# Work item
Find every line in the records below that holds the word "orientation", and copy each one.

# Input
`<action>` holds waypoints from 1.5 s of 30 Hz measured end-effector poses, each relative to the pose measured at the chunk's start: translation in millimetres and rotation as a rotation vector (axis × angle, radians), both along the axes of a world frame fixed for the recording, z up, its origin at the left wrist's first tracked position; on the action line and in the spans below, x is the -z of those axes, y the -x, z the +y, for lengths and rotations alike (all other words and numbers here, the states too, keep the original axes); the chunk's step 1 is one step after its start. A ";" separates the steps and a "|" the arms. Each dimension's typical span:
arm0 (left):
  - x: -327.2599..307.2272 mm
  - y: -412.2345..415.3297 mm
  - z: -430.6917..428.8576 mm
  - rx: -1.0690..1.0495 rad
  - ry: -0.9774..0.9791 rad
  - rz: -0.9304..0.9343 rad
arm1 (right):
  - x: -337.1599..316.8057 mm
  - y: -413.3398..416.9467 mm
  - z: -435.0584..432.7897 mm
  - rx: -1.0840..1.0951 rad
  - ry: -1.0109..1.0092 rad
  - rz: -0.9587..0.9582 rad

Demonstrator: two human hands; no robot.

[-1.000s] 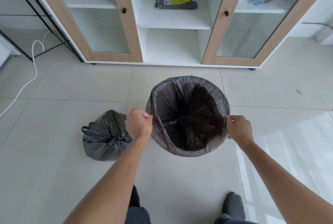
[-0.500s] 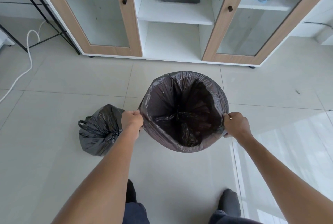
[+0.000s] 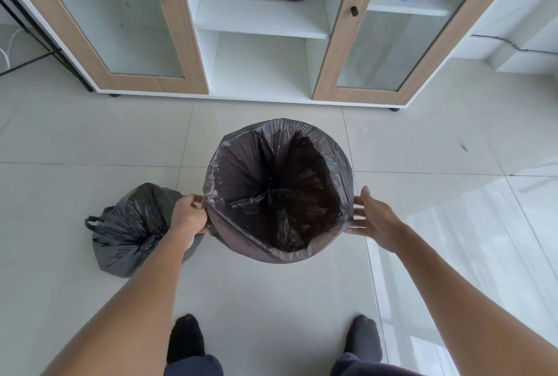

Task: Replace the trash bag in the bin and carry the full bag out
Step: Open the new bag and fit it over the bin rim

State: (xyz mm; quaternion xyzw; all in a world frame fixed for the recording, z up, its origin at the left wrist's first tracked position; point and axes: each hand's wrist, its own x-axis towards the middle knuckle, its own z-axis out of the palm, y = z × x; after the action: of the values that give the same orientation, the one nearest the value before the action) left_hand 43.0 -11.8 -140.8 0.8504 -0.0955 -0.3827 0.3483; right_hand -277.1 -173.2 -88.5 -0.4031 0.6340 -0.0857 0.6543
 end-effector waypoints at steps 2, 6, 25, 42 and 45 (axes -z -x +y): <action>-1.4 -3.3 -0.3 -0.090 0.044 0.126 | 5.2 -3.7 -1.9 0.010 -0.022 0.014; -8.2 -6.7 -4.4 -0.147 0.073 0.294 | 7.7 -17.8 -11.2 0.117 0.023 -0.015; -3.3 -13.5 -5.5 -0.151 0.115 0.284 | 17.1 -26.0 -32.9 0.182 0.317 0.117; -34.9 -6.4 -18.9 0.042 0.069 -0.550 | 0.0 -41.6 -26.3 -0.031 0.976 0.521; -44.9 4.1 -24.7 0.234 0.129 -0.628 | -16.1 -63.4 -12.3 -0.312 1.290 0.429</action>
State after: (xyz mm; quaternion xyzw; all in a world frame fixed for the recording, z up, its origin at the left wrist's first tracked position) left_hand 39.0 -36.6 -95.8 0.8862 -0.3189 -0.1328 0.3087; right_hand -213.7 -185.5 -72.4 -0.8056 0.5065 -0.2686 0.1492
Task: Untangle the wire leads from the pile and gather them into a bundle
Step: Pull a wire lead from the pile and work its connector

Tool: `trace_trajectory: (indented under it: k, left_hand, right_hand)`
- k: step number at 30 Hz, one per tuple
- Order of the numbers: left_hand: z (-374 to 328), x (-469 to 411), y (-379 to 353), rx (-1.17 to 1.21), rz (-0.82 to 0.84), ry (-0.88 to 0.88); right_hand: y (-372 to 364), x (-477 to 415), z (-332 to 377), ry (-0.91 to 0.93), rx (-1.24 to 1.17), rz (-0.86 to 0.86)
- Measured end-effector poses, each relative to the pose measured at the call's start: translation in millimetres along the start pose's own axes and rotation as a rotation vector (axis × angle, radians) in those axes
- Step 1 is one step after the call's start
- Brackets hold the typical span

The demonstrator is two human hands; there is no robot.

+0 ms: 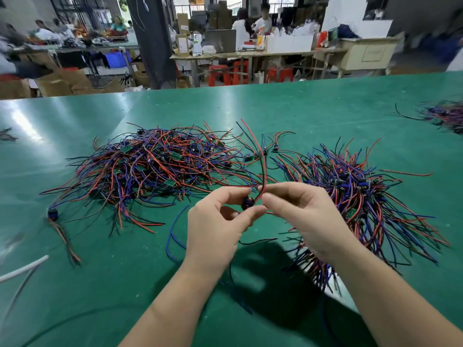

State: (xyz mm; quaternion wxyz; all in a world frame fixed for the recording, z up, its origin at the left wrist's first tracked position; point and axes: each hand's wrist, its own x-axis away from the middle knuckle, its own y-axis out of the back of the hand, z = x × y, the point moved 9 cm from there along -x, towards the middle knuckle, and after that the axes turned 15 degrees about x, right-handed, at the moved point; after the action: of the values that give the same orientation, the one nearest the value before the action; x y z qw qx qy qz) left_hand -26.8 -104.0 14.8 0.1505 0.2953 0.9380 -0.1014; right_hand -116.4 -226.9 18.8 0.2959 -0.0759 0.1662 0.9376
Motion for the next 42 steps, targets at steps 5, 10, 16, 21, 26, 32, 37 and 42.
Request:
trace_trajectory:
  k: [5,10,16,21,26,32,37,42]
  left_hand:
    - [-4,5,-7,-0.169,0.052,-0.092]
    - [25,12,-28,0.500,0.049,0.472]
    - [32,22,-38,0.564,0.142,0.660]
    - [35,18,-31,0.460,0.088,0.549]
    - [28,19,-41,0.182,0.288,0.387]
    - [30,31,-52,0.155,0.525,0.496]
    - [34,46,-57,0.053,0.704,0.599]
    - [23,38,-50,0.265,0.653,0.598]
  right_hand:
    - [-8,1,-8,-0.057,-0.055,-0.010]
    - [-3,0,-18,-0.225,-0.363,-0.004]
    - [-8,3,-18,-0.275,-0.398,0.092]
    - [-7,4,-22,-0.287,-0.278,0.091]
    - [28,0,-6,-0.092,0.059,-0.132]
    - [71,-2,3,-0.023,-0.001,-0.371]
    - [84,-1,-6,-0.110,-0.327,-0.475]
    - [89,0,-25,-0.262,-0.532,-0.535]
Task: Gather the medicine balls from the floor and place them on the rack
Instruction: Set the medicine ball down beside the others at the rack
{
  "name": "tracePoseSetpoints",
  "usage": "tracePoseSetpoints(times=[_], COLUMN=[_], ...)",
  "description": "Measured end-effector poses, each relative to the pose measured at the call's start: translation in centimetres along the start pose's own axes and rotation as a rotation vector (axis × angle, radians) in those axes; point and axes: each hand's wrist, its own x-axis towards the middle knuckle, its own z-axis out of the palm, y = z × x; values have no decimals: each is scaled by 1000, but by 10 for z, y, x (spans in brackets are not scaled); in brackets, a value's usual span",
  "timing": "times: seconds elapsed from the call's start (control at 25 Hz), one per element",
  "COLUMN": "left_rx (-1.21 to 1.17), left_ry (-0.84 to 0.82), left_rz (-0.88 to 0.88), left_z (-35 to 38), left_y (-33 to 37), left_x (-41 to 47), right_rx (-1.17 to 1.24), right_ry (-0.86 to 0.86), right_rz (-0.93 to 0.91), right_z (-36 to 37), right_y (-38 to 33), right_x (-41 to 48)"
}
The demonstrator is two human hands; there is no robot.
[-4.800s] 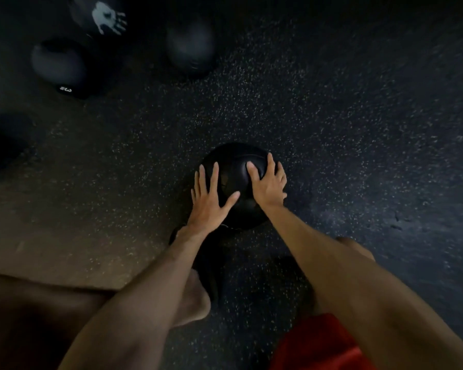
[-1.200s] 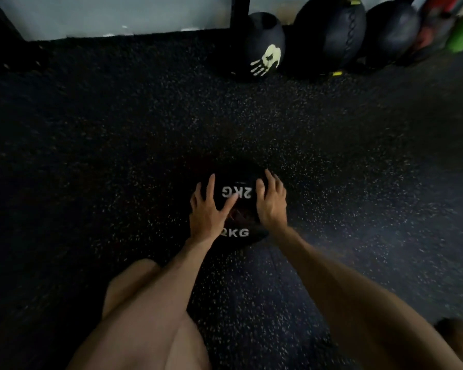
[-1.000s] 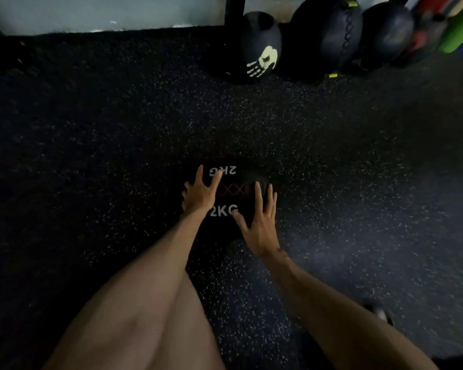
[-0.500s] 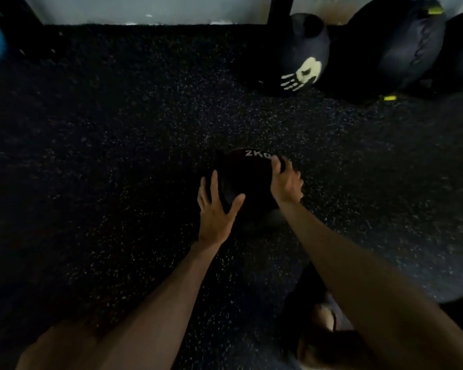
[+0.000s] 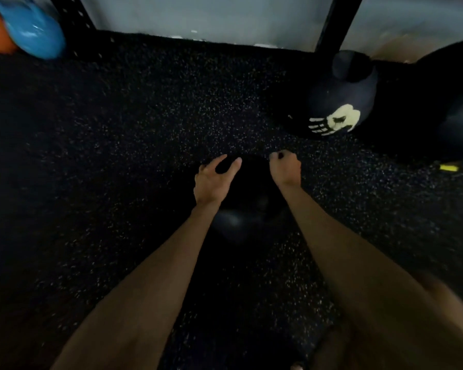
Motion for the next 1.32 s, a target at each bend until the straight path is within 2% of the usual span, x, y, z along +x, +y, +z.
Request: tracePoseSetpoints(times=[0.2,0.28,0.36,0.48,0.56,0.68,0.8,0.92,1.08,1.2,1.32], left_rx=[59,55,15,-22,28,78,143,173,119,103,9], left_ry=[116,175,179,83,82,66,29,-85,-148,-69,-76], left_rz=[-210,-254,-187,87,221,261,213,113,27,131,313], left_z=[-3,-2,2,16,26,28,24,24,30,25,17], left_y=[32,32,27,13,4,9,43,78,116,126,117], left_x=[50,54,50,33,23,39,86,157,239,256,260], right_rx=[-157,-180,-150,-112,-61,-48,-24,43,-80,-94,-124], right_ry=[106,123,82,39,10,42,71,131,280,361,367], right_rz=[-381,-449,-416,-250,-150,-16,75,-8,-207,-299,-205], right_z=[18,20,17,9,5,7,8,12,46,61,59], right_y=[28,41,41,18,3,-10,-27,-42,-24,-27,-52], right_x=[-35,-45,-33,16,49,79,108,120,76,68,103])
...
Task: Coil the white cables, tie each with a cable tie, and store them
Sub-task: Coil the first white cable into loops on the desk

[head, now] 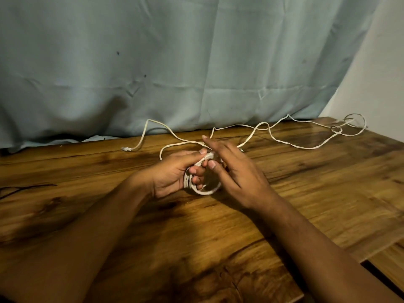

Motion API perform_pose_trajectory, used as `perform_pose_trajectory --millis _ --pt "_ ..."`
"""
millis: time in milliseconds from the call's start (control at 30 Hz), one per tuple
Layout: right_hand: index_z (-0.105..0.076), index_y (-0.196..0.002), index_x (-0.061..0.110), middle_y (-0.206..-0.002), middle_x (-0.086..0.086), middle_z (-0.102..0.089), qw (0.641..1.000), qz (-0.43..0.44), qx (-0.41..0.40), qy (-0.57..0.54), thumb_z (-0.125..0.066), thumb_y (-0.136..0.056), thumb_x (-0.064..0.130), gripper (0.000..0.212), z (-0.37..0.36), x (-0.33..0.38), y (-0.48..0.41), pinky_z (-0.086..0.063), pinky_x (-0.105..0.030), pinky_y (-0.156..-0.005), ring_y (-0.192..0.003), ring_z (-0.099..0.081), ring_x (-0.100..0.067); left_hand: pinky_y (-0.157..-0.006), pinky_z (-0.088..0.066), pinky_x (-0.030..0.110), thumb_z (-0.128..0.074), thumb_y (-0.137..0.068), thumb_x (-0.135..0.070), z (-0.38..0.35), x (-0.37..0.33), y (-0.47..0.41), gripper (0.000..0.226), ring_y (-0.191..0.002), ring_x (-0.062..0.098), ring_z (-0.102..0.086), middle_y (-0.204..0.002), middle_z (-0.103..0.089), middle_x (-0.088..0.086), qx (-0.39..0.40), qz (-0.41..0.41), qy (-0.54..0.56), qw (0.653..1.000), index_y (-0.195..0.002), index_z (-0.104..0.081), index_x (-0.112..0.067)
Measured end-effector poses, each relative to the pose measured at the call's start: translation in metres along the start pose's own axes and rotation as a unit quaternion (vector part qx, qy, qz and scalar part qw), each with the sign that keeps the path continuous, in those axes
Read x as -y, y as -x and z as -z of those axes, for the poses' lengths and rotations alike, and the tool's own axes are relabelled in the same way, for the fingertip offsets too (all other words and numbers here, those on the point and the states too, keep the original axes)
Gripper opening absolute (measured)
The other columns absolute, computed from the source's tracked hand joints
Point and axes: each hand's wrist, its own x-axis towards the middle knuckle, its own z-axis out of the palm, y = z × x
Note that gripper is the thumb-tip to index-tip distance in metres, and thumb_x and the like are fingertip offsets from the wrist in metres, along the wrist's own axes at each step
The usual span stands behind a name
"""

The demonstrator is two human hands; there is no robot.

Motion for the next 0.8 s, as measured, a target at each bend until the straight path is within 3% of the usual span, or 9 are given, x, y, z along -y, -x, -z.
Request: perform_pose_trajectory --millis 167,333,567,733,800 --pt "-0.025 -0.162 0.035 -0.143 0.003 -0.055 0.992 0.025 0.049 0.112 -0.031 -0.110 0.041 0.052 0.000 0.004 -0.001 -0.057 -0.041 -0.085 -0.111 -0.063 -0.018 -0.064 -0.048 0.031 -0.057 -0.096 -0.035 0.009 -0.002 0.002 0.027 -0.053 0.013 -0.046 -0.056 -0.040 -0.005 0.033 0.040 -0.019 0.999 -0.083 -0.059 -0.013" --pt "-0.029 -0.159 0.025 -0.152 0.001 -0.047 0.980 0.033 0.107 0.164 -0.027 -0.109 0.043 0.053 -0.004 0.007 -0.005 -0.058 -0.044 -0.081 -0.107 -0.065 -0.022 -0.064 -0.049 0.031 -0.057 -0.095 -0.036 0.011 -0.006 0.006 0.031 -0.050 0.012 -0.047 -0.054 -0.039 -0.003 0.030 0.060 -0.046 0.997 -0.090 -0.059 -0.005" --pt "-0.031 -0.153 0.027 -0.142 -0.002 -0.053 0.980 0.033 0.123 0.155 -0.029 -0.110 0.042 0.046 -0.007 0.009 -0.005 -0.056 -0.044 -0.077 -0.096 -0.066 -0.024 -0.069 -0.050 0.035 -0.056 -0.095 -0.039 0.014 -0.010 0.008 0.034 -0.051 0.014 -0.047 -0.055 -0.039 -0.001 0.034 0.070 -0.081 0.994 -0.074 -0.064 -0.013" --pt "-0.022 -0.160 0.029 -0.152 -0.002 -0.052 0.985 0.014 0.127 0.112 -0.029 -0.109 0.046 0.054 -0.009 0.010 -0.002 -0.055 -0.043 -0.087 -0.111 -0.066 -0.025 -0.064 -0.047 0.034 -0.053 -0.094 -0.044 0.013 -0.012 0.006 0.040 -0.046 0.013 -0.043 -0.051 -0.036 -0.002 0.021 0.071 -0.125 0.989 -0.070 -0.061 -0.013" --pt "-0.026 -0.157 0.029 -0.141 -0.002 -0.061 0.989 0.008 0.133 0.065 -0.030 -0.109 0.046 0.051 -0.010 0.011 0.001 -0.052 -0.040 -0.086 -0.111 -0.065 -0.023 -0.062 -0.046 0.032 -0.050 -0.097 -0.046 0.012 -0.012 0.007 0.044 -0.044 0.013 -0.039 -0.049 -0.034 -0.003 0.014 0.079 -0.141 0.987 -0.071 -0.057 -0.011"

# Output of the exercise
State: (xyz mm; quaternion xyzw; all in a world frame fixed for the recording, z up, its origin at the left wrist's first tracked position; point and axes: each hand's wrist, its own x-axis towards the middle knuckle, its own z-axis out of the palm, y = z × x; after the action: of the values that give the same orientation, the one nearest the value before the action) left_hand 43.0 -11.8 -140.8 0.8504 -0.0955 -0.3827 0.3483; right_hand -277.1 -173.2 -88.5 -0.4031 0.6340 -0.0857 0.6543
State: (xyz mm; quaternion wxyz; all in a world frame fixed for the recording, z up, its origin at the left wrist's first tracked position; point and axes: each hand's wrist, its own x-axis away from the middle knuckle, its own y-axis out of the back of the hand, z = x × y, the point moved 9 cm from there along -x, towards the middle knuckle, and after that the axes turned 15 degrees about x, right-handed, at the moved point; after the action: of the values that give the same orientation, the one nearest the value before the action; x y z qw qx qy qz) left_hand -26.8 -104.0 14.8 0.1505 0.2953 0.9380 -0.1014; right_hand -116.4 -226.9 18.8 0.2959 -0.0759 0.1662 0.9376

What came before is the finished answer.